Your instructions:
Pull out the lines from the one containing "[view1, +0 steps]" through the final line of the listing below and repeat them exactly. Leave the pictures behind.

□ □ □ □ □

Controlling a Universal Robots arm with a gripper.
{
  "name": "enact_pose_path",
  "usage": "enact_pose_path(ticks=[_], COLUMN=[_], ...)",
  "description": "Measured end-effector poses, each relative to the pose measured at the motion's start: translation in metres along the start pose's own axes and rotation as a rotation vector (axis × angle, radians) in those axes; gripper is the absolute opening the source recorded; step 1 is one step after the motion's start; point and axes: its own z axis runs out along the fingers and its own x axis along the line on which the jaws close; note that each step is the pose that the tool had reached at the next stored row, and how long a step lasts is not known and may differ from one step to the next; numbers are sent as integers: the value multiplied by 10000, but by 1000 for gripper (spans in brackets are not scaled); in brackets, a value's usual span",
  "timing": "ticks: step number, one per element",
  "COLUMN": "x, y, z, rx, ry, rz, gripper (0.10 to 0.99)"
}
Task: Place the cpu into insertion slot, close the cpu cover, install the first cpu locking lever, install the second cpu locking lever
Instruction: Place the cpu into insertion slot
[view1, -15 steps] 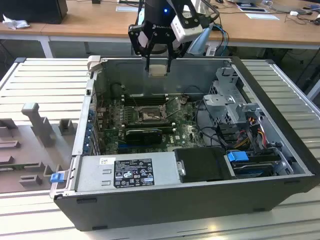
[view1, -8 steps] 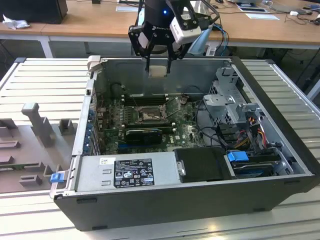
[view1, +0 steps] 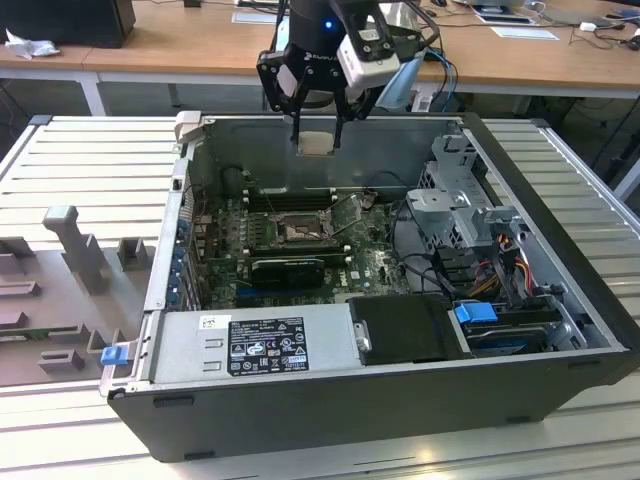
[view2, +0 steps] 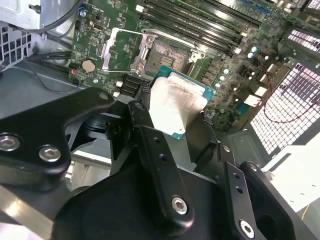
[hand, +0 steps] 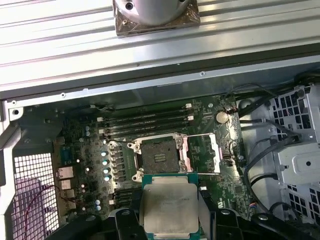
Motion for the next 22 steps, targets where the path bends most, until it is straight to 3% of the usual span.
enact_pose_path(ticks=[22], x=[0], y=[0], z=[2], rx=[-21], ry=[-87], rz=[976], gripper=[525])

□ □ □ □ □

Output for this exercise:
[view1, +0 steps] 
[view2, +0 steps] 
[hand, +0 steps] 
Motion for the next 22 steps, targets where the path bends most, until it is straight to 3% of the usual span.
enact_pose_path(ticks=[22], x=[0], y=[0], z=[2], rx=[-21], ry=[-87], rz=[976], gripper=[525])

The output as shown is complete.